[Top][All Lists]
[Date Prev][Date Next][Thread Prev][Thread Next][Date Index][Thread Index]
Re: [bug-gnu-libiconv] Updating iconv tables
From: |
Bruno Haible |
Subject: |
Re: [bug-gnu-libiconv] Updating iconv tables |
Date: |
Fri, 13 Jun 2008 13:34:30 +0200 |
User-agent: |
KMail/1.5.4 |
> And indeed the character that you meant to show me (bytes 0xAD 0xEA)
> in EUC-JISX0213 is U+3231. In EUC-JISX0213, but not in EUC-JP.

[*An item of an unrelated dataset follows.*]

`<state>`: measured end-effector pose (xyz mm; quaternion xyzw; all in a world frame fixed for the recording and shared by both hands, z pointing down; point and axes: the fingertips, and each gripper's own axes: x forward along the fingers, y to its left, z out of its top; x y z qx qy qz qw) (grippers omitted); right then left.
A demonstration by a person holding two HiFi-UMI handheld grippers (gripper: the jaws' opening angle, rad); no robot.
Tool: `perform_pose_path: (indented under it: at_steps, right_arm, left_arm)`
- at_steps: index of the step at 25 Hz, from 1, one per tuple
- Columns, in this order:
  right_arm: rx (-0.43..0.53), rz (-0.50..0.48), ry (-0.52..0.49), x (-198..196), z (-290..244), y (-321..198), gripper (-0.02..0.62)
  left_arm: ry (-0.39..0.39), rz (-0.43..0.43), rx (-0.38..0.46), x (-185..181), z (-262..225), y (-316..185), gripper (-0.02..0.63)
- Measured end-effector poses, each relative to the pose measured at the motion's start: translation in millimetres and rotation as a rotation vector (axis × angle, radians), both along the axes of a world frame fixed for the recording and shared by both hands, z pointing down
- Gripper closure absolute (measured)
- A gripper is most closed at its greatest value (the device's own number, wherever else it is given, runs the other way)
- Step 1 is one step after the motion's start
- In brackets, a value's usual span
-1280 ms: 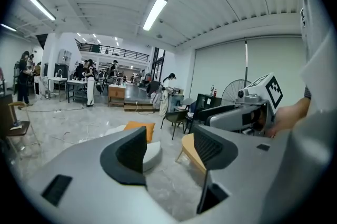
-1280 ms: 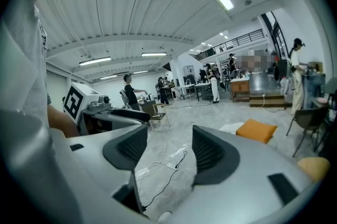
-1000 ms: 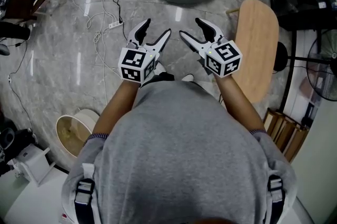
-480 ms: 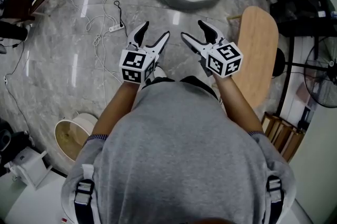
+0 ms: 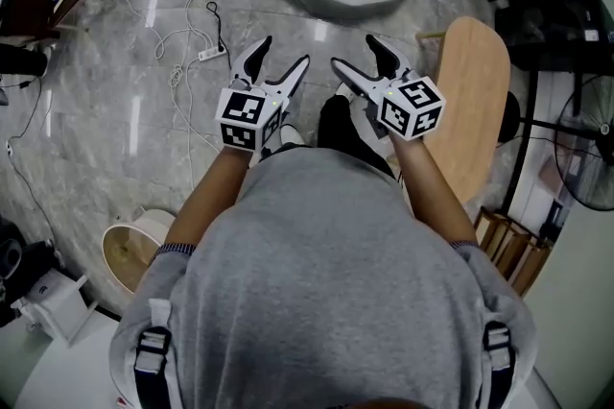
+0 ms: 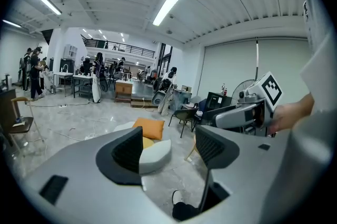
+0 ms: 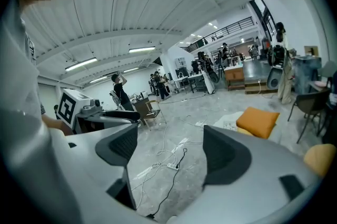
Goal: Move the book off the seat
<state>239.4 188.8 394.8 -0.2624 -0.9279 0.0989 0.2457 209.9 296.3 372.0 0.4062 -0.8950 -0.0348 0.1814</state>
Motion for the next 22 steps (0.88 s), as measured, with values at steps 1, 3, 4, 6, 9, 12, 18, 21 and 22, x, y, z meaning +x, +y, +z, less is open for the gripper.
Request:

Also, when you look at all tables in
http://www.haible.de/bruno/charsets/conversion-tables/EUC-JP.html
you see that a mapping 0xAD 0xEA -> U+3231 is also present in
jdk-1.4.2/EUC-JP-SOLARIS.INVERSE.TXT
jdk-1.5.0/EUC-JP-SOLARIS.INVERSE.TXT
glibc-2.3.6-iconv/EUC-JP-MS.TXT
Since you say that you are using Solaris, probably you fell into a
portability pitfall of EUC-JP-SOLARIS. It has nothing to do with JISX 0213.
Simply yet another vendor extensions.
Since you can imagine that we iconv developers for GNU won't replicate
every possible vendor extensions in GNU iconv, Linux users have no way
of performing the same conversion step from EUC-JP-SOLARIS to UTF-8 on
their machines, as you do on your machines.
Therefore if you distribute EDICT in EUC-JP-SOLARIS encoding, it is only
useful to Solaris users. If you distribute it in UTF-8 encoding, it is
useful to everyone. That's what you get as a result of using a system
whose vendor has "extended"/"enhanced" the EUC-JP encoding on its system!
Bruno